++++ Data for this task

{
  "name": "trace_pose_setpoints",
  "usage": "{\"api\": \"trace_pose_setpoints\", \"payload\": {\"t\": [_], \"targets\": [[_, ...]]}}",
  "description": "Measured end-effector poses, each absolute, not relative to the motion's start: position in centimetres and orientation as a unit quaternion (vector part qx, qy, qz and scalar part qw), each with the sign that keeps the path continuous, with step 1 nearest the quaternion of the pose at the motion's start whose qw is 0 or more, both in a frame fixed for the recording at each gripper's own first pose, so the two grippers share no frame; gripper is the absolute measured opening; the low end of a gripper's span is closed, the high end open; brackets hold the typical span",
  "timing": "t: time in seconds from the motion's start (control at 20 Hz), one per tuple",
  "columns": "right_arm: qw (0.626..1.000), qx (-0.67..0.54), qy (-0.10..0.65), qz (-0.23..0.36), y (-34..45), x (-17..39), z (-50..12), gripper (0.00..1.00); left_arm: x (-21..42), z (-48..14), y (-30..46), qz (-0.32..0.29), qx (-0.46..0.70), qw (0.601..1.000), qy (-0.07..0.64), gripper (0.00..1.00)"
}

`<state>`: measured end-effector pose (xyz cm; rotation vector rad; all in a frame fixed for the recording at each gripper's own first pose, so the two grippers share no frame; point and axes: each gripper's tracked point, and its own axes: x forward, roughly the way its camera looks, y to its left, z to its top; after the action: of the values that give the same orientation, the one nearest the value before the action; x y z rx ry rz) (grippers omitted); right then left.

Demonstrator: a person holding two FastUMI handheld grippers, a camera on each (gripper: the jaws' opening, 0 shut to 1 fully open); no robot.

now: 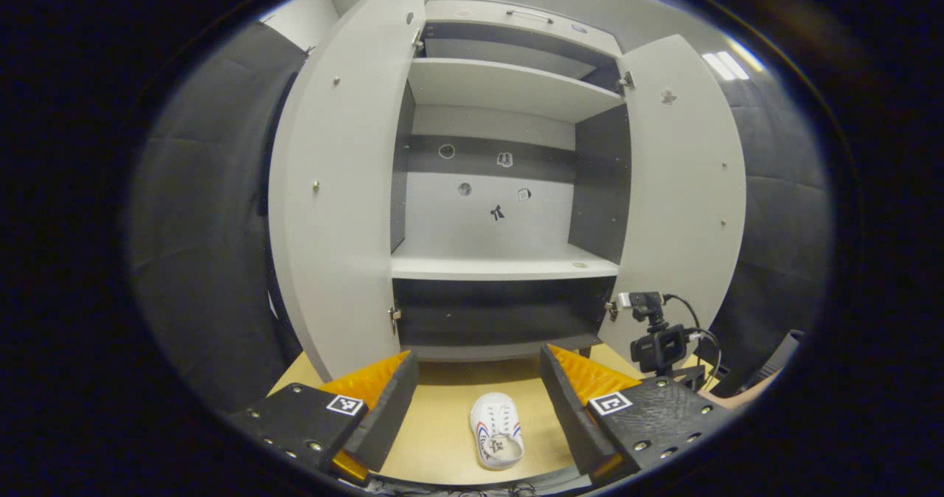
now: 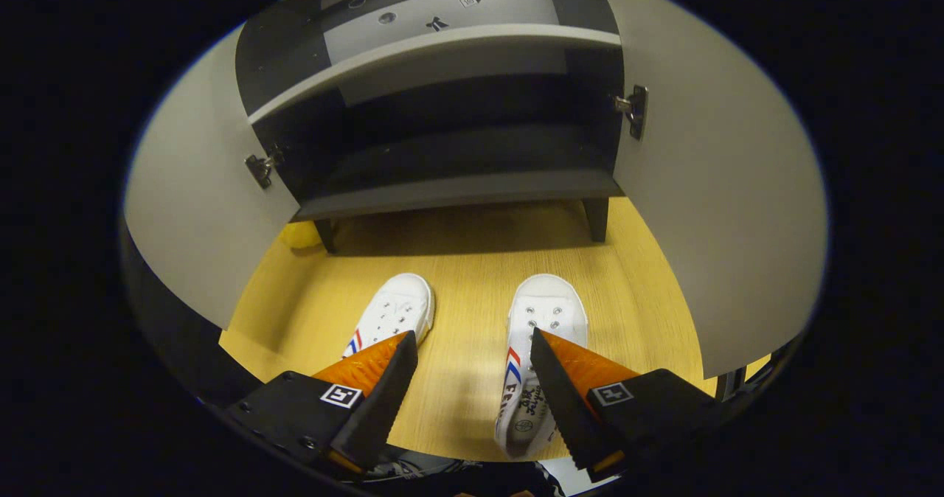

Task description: Grab one shoe with the right hand and put it into the shoe cabinet, grab the other shoe with the left hand and put it into the shoe cabinet; then close the right door with the right hand and the left door with the left hand.

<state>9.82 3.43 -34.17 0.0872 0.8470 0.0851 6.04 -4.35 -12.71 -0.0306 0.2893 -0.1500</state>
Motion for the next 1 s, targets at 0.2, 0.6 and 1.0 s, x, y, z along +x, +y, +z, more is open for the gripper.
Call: {"api": "trace_pose_setpoints", "payload": {"t": [0.2, 0.6, 1.0], "targets": [[0.893, 0.039, 0.447, 0.03, 2.4, 10.0, -38.4, 0.93, 6.3, -13.9, -5.1, -0.077, -0.004, 0.984, 0.16, 0.94], [0.882, -0.055, 0.467, 0.016, 2.1, 10.3, -41.8, 0.86, 7.6, -14.8, -6.5, -0.086, 0.004, 0.982, 0.17, 0.94], [0.872, -0.119, 0.474, 0.002, 0.4, 11.2, -43.1, 0.3, 8.5, -14.1, -6.9, -0.087, 0.004, 0.983, 0.159, 0.94]]}}
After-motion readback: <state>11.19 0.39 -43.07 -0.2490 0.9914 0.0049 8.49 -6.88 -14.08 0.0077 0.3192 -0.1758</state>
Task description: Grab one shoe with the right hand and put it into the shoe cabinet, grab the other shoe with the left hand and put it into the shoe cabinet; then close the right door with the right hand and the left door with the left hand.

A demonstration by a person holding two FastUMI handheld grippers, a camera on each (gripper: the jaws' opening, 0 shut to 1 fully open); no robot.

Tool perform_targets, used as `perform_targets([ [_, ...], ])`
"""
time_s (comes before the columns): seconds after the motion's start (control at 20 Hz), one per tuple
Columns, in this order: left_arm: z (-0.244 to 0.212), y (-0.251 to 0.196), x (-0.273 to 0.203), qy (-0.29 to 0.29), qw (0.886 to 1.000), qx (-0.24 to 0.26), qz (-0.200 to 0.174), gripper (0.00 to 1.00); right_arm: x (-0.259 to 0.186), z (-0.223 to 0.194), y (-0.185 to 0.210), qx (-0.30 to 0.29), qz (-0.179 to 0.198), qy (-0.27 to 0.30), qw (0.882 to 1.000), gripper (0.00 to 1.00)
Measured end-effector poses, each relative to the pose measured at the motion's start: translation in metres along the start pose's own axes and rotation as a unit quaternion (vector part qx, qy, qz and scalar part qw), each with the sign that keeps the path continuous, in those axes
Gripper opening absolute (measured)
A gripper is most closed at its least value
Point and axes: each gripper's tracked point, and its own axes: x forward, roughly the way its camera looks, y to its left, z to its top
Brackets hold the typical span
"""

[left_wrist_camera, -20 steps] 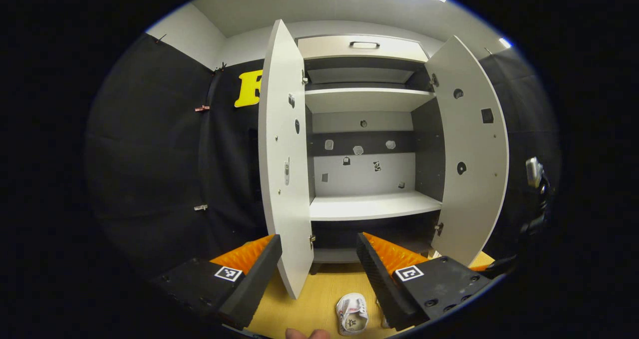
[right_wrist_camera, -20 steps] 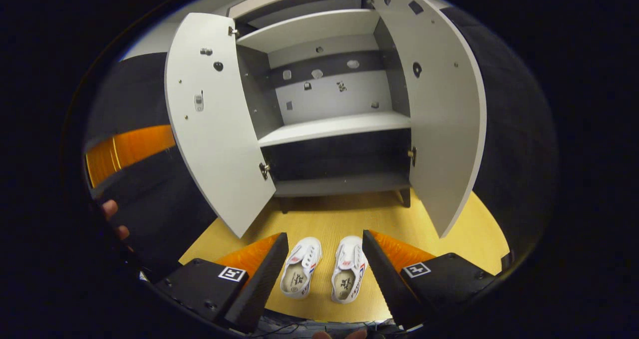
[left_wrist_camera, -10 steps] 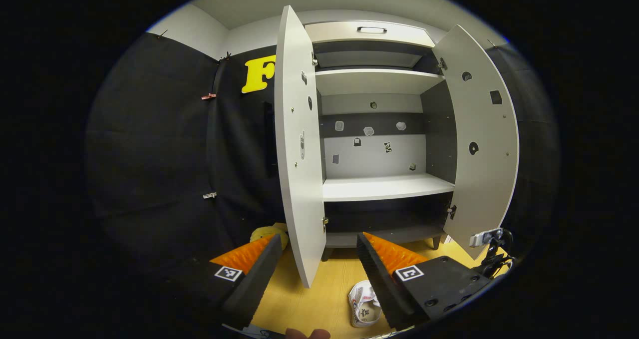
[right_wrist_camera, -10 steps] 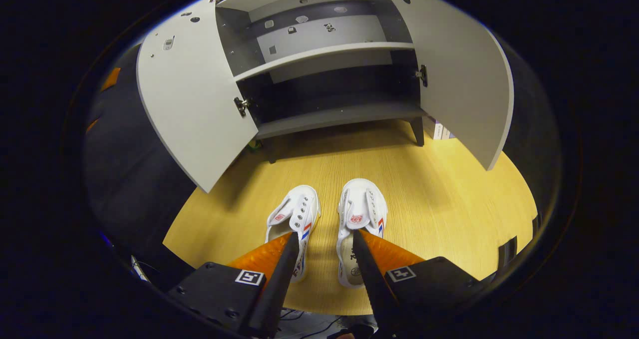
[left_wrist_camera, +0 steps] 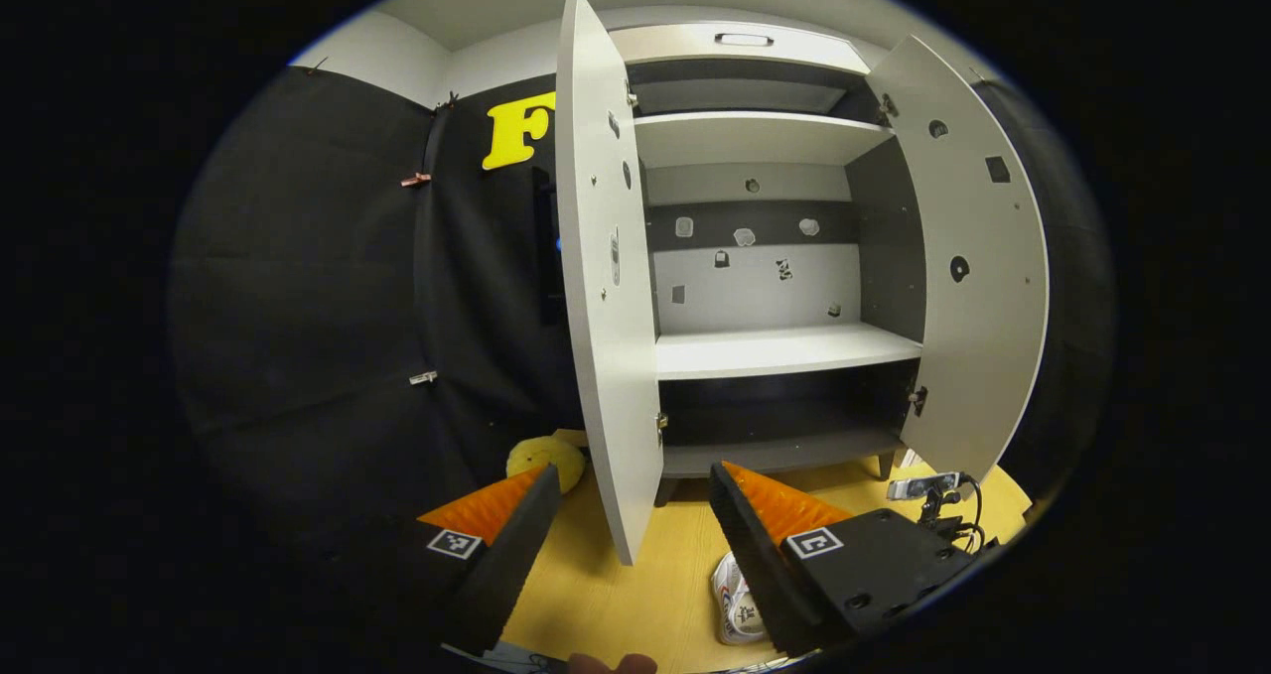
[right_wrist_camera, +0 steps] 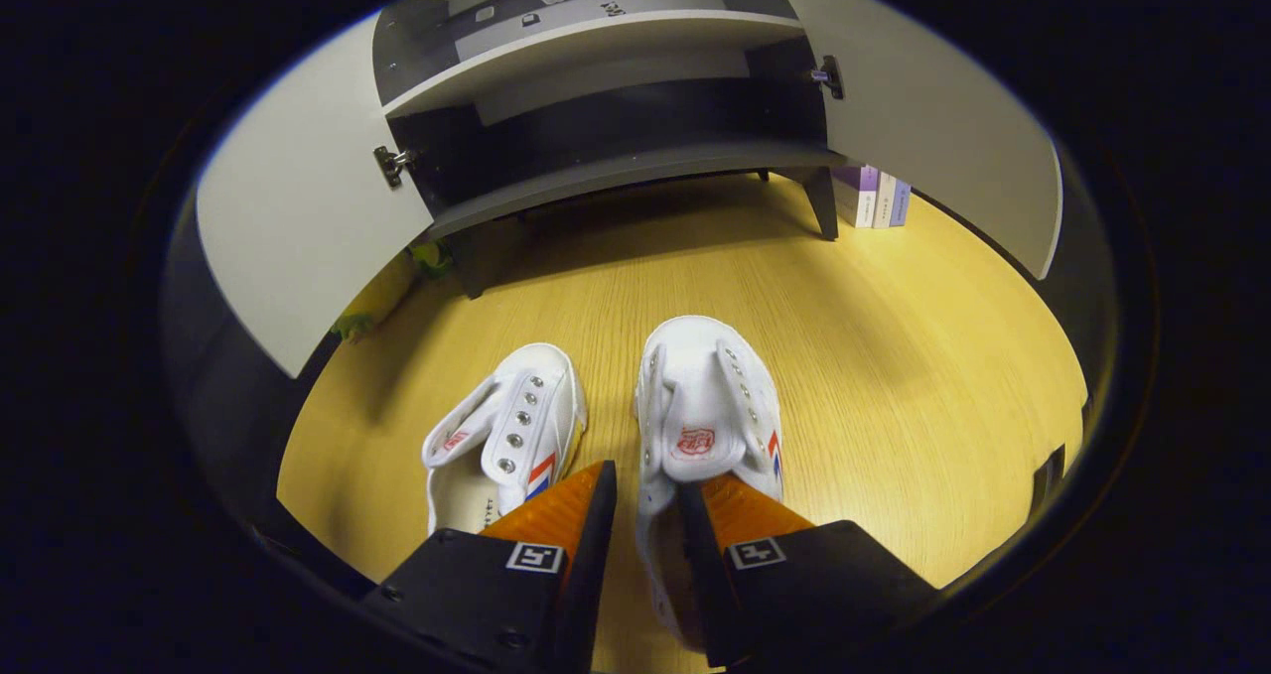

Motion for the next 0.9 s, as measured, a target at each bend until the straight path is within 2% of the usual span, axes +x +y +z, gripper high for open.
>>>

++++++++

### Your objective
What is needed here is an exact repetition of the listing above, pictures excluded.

### Result for this exercise
{
  "name": "trace_pose_setpoints",
  "usage": "{\"api\": \"trace_pose_setpoints\", \"payload\": {\"t\": [_], \"targets\": [[_, ...]]}}",
  "description": "Measured end-effector poses, each absolute, not relative to the motion's start: position in centimetres and orientation as a unit quaternion (vector part qx, qy, qz and scalar part qw), each with the sign that keeps the path continuous, with step 1 nearest the quaternion of the pose at the motion's start whose qw is 0 or more, both in a frame fixed for the recording at each gripper's own first pose, so the two grippers share no frame; gripper is the absolute measured opening; the low end of a gripper's span is closed, the high end open; brackets hold the typical span",
  "timing": "t: time in seconds from the motion's start (control at 20 Hz), one per tuple",
  "columns": "right_arm: qw (0.626..1.000), qx (-0.67..0.54), qy (-0.10..0.65), qz (-0.23..0.36), y (-34..45), x (-17..39), z (-50..12), gripper (0.00..1.00); left_arm: x (-21..42), z (-48..14), y (-30..46), qz (-0.32..0.29), qx (-0.46..0.70), qw (0.601..1.000), qy (-0.07..0.64), gripper (0.00..1.00)"
}

`<state>`: measured end-effector pose (xyz cm; rotation vector rad; all in a frame fixed for the recording at each gripper's own first pose, so the two grippers share no frame; point and axes: each gripper's tracked point, and its own axes: x forward, roughly the way its camera looks, y to its left, z to its top; after the action: of the values that give the same orientation, the one nearest the value before the action; x y z rx ry rz) (grippers omitted); right then left.

Demonstrator: a person holding two FastUMI handheld grippers, a camera on each (gripper: the jaws' opening, 0 shut to 1 fully open); no robot.

now: 
now: 

Task description: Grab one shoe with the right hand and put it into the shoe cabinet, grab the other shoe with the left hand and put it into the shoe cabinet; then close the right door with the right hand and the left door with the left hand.

<state>9.82 3.43 -34.17 0.0872 0.8470 0.0851 6.04 -4.35 -12.71 -0.0306 0.2893 -0.1500</state>
Motion for the next 1 s, targets at 0.2, 0.6 and 1.0 s, x, y, z along +x, +y, +z, more is open for the gripper.
Call: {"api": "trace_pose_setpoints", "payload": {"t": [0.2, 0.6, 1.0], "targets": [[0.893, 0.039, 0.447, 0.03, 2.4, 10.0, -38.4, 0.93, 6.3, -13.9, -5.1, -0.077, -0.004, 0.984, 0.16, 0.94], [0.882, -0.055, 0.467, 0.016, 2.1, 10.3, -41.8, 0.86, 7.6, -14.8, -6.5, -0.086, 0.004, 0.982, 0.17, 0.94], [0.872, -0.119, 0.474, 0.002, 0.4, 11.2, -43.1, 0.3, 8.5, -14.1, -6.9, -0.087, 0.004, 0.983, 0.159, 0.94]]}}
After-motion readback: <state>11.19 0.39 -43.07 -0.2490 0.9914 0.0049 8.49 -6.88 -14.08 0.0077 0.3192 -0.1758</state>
Task description: Grab one shoe with the right hand and put it into the shoe cabinet, grab the other shoe with the left hand and put it into the shoe cabinet; then close the right door with the right hand and the left door with the left hand.

A demonstration by a person holding two FastUMI handheld grippers, a camera on each (gripper: the jaws' opening, 0 shut to 1 fully open); no robot.

Tool perform_targets, used as `perform_targets([ [_, ...], ])`
"""
time_s (comes before the columns): seconds after the motion's start (control at 20 Hz), one per tuple
Columns, in this order: left_arm: z (-0.244 to 0.212), y (-0.251 to 0.196), x (-0.273 to 0.203), qy (-0.29 to 0.29), qw (0.886 to 1.000), qx (-0.24 to 0.26), qz (-0.200 to 0.174), gripper (0.00 to 1.00); right_arm: x (-0.259 to 0.186), z (-0.223 to 0.194), y (-0.185 to 0.210), qx (-0.30 to 0.29), qz (-0.179 to 0.198), qy (-0.27 to 0.30), qw (0.882 to 1.000), gripper (0.00 to 1.00)
Measured end-effector poses, each relative to the pose measured at the motion's start: translation in metres along the start pose's own axes and rotation as a unit quaternion (vector part qx, qy, qz and scalar part qw), each with the sign that keeps the path continuous, in those axes
Gripper opening absolute (measured)
A gripper is most closed at its least value
Point and axes: each gripper's tracked point, and its own axes: x forward, roughly the way its camera looks, y to its left, z to its top
Brackets hold the typical span
"""

[left_wrist_camera, -20 steps] 
[right_wrist_camera, -20 steps] 
[left_wrist_camera, -10 steps] 
[right_wrist_camera, -10 steps] 
[left_wrist_camera, +0 steps] 
[right_wrist_camera, +0 steps] 

Motion for the next 0.9 s, as measured, a target at each bend until the straight path is within 2% of the usual span, axes +x +y +z, gripper high for open.
>>>

The requested output has now been given in full.